Back in the 1970s, a standard view was that competition didn't work in network industries, and so there needed to be government regulation of prices. Pittman writes:  

I learned this in the 70s, in my graduate course on industrial economics, and it was very clear. The infrastructure sectors – electricity, natural  gas, telecoms, railways – were “natural monopolies”. That is, it would be economically inefficient to have competition. For that reason, in order to protect the public from monopoly abuses, they were in most countries owned and operated by the government, or they were privately owned and regulated by state, local, or national government. The latter was certainly the regime in the U.S. and the UK.

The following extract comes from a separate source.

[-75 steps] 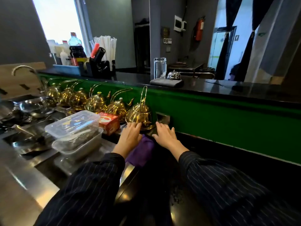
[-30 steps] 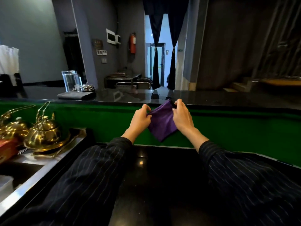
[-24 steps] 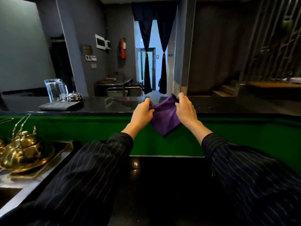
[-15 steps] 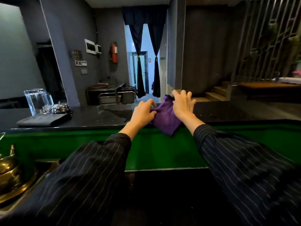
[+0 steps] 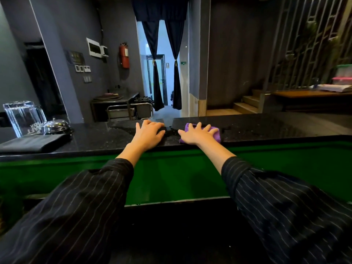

They were regulated in a particular way. It was called rate of return regulation or cost of service regulation. They were regulated in the way that every year or every rating period they would total their costs, their labor costs, their material costs, plus the return on capital, provide those to the regulator and the regulator would say, “Okay, you’re allowed a rate of return on this capital stock and you’re allowed to pay your expenses. So here are the prices you can charge.” Everybody knew that that was not an ideal solution. Economists were very fond of saying that the “first best” solution – and that’s redundant, I admit – the first best solution was marginal cost pricing. But if you have marginal cost pricing in a network industry, you would have to have government subsidies for the network. And that was considered to be politically infeasible or not likely to happen.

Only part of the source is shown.